Latest Chronic Pain News
"Even though [narcotic] medications can be a powerful pain killer, it does not necessarily mean improved function will follow. Pain is not the only factor in determining function," study lead author and pain expert Geoff Bostick, an associate professor of physical therapy at the University of Alberta in Canada, said in a university news release.
The research included almost 800 patients with pain due to nerve damage, from causes such as diabetes and pinched nerves. Some were prescribed narcotic painkillers -- such as morphine, codeine and Tylenol 3 -- while others didn't receive the drugs.
At 6-month and 12-month follow-ups, those who took the painkillers didn't show greater improvements in movement and disability than those who did not take the drugs, the investigators found.
"It can be difficult helping people move when they have pain, but as a physiotherapist I know the importance of physical function and we have to help find a way to promote movement, even if it is painful," Bostick said.

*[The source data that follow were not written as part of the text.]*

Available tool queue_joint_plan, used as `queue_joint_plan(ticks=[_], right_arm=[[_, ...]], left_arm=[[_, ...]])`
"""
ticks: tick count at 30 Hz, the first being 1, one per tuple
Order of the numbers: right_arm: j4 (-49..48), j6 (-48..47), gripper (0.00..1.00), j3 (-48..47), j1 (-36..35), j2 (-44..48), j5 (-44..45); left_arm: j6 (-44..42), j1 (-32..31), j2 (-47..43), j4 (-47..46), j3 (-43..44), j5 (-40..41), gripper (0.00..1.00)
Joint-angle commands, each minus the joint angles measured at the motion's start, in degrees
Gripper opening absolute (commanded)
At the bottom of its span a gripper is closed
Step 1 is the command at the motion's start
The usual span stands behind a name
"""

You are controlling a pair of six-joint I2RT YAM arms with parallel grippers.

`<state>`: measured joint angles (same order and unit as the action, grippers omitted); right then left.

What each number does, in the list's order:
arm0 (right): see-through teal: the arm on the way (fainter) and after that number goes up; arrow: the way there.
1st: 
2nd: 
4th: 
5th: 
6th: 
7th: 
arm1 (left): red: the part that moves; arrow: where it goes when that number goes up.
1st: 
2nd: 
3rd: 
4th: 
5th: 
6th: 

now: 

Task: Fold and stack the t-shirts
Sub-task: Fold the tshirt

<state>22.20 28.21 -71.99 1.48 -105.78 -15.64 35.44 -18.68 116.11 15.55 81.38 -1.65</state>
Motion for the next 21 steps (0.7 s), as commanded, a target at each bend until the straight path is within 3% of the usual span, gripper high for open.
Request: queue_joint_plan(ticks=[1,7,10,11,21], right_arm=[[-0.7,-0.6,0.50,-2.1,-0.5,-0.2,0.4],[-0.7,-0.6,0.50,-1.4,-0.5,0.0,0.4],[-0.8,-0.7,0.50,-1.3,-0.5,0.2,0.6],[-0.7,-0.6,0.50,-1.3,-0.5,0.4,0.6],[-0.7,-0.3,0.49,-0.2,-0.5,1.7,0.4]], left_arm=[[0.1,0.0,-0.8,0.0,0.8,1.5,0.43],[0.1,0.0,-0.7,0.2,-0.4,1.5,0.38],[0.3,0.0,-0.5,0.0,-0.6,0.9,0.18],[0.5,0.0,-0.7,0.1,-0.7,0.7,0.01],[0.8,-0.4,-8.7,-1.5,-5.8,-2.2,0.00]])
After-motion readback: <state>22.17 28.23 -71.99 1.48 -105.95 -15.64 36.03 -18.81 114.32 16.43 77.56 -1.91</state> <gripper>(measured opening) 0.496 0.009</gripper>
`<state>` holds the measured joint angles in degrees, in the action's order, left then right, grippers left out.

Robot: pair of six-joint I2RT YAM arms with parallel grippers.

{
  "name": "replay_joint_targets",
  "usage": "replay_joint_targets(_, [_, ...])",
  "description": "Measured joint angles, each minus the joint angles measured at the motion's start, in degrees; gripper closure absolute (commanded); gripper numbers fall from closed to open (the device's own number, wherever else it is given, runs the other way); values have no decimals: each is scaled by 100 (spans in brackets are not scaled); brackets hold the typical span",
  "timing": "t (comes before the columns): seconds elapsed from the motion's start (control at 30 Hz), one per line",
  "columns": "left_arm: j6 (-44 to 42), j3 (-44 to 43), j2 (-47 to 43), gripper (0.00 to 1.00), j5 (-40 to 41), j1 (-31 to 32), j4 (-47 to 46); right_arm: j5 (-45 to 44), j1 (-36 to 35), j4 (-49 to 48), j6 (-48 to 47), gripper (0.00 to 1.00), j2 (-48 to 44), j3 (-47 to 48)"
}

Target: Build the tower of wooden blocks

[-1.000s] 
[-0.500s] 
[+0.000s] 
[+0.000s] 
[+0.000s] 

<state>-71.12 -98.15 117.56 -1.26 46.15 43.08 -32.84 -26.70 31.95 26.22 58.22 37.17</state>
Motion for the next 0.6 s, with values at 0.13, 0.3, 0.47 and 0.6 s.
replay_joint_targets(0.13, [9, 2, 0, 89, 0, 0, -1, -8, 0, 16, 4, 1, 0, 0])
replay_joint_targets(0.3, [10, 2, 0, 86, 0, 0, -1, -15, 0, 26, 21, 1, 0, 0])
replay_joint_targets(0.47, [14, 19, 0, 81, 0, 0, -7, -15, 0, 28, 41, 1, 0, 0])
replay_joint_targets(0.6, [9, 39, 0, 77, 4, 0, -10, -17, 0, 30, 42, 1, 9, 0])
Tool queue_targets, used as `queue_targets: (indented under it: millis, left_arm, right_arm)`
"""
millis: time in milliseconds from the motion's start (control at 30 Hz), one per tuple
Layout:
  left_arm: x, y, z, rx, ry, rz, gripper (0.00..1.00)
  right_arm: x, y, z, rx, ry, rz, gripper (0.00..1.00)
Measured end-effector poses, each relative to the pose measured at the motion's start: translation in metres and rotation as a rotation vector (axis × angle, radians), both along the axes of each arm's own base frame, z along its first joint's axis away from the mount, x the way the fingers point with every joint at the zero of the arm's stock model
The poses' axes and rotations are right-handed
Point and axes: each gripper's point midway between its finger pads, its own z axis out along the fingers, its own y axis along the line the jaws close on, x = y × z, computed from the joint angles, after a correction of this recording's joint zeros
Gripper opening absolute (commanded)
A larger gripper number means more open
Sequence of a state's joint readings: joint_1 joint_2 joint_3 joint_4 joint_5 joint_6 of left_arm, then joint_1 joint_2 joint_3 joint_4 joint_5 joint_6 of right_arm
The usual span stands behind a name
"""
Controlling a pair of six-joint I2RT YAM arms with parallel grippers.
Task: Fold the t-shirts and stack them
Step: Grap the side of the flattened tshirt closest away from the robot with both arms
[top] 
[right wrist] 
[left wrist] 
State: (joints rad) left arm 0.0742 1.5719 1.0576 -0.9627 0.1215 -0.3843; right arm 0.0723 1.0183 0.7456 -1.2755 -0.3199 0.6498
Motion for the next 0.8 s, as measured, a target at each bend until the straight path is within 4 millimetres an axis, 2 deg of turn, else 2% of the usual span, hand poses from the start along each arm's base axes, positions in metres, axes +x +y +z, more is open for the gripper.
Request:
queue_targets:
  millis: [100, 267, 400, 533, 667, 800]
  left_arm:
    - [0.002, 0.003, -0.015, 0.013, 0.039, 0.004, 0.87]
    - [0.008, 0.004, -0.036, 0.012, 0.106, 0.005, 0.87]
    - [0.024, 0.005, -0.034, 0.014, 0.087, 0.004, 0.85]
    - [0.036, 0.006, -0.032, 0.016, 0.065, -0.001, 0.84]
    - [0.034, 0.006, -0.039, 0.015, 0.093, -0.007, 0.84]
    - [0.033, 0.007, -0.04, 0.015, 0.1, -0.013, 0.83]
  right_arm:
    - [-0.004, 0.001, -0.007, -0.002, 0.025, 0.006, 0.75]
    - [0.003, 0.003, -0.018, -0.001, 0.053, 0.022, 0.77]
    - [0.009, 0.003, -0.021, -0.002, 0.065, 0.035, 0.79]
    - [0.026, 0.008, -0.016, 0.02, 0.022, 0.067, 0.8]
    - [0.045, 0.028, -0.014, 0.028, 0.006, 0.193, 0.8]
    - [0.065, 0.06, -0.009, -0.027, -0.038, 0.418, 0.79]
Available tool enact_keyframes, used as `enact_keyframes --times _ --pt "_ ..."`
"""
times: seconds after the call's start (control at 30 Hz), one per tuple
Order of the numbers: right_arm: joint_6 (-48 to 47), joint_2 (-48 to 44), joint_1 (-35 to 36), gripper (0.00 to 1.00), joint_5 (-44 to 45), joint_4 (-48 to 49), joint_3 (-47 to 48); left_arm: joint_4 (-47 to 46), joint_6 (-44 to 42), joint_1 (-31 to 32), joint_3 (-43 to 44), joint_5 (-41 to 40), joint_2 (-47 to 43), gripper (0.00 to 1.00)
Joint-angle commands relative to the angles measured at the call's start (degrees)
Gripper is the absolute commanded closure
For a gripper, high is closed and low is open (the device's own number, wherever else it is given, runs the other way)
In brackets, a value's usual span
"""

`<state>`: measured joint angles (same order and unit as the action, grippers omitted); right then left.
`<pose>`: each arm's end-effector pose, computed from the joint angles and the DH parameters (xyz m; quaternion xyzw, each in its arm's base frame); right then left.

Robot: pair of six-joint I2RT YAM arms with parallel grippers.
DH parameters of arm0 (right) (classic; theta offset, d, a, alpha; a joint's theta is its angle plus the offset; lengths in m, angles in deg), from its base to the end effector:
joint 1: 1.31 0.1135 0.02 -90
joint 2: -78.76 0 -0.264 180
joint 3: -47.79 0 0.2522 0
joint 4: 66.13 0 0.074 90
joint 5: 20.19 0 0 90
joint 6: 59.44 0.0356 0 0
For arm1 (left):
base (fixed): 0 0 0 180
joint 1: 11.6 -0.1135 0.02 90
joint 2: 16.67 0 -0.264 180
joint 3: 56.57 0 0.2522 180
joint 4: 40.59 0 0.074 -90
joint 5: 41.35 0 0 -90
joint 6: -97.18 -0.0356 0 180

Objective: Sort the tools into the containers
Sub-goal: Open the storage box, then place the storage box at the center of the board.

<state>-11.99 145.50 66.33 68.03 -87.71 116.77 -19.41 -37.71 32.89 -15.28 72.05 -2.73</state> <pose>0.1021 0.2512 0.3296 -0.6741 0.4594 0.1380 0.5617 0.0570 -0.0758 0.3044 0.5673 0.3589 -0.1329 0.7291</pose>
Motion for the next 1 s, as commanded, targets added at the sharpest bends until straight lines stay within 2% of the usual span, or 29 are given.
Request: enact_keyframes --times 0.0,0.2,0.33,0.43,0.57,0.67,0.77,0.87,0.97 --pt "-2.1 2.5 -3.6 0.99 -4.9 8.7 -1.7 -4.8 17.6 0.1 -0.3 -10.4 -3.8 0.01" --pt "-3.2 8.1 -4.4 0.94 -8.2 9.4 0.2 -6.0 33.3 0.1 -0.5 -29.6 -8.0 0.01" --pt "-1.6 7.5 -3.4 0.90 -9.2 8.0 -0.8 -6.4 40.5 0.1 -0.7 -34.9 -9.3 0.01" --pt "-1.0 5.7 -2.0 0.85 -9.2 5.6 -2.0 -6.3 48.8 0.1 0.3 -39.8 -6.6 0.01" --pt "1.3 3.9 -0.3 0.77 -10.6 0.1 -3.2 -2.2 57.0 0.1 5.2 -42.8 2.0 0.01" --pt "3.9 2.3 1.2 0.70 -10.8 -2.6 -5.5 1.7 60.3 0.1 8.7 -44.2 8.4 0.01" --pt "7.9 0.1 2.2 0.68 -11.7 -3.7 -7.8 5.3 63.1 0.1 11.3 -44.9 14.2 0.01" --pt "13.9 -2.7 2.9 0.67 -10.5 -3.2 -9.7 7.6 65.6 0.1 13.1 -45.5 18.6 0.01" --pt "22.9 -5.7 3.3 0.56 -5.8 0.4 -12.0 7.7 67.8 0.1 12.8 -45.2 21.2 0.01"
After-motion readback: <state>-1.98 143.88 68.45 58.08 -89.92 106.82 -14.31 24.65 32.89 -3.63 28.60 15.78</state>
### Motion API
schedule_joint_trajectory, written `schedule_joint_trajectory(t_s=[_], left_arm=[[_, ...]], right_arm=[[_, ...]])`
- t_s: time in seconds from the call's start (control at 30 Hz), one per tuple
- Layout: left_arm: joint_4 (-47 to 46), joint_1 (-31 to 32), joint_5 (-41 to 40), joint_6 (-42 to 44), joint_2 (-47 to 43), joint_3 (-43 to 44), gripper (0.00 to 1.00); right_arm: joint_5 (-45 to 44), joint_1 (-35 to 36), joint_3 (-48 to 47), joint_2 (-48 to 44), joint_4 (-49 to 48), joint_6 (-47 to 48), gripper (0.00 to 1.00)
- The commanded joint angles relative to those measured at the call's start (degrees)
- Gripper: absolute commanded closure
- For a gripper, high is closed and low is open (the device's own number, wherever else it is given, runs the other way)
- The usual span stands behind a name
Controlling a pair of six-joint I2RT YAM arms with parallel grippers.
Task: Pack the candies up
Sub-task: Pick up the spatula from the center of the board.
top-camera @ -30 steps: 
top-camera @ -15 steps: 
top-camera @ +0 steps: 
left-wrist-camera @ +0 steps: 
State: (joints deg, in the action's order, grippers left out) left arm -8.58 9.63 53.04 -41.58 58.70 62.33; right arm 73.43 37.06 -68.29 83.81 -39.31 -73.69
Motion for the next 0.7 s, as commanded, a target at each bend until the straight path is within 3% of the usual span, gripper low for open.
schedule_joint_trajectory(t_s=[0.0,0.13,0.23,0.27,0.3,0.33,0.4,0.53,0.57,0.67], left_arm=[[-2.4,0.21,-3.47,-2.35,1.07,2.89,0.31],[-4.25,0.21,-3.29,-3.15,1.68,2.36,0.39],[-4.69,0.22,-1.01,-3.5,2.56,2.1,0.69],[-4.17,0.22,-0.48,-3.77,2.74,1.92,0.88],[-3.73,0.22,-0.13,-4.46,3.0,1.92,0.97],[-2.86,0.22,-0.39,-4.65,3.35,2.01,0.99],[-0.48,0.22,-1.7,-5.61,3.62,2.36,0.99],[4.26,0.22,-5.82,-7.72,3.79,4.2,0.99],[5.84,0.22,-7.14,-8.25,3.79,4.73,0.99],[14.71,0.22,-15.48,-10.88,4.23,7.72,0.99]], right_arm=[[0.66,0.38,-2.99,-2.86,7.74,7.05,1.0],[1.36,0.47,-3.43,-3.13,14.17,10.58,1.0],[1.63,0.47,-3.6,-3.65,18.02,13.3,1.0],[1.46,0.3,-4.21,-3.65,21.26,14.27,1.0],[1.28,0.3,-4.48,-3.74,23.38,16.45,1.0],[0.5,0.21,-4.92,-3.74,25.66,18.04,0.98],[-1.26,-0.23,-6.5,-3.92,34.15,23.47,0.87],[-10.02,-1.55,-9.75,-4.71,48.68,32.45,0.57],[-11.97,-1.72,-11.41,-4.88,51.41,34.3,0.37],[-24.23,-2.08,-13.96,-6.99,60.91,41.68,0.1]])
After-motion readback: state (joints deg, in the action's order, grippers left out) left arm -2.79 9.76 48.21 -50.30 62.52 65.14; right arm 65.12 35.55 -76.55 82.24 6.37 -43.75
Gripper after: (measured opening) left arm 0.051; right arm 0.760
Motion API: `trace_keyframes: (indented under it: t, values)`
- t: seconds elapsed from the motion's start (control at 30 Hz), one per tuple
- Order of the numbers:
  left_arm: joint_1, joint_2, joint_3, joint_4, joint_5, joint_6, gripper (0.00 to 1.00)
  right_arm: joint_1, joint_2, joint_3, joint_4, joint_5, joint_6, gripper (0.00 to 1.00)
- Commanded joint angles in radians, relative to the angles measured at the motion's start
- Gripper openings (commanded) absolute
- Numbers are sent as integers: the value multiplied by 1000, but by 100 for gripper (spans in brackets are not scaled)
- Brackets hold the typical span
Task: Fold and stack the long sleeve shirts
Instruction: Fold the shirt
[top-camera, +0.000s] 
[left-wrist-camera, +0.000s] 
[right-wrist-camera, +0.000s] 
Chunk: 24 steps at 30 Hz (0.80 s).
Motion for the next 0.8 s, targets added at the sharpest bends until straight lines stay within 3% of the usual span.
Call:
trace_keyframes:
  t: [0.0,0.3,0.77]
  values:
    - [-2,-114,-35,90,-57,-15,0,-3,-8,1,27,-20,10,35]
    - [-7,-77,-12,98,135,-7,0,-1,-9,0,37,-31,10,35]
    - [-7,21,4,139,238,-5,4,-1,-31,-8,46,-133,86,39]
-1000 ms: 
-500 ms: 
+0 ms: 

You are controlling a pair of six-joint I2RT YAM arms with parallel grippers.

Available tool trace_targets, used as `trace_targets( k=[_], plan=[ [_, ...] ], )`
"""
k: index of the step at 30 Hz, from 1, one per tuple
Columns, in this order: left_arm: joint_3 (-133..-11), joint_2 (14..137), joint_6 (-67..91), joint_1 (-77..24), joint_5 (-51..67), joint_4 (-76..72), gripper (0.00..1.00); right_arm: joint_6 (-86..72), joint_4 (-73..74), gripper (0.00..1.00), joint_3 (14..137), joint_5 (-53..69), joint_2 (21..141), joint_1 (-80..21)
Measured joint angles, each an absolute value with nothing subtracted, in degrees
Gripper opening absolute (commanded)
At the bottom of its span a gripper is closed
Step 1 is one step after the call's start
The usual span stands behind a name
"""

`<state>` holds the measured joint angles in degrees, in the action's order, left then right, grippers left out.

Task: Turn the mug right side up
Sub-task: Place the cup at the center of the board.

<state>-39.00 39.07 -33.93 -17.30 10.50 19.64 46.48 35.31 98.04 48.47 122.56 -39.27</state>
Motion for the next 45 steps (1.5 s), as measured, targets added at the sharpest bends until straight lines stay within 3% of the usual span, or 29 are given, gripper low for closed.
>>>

"Pain is very complex, and people experience pain at very different levels," he added. Narcotic painkillers "can help people with severe pain be more comfortable, but if they are not also facilitating improved function, the impact of these medications on quality of life should be questioned."
If chronic pain patients have gotten the OK for physical activity from their doctors, Bostick advised taking a gradual approach.
"If you want to move better, it requires careful measurement of your tolerance to activity," he said. "Instead of say, walking until you reach your pain limit, I tell patients to walk until they are at 50 percent of their tolerance -- walk and stop before the pain gets too bad. Each week, walking time is gradually increased. Over time, this tolerance will slowly increase and so will physical function."
The study was published recently in the journal Pain Medicine.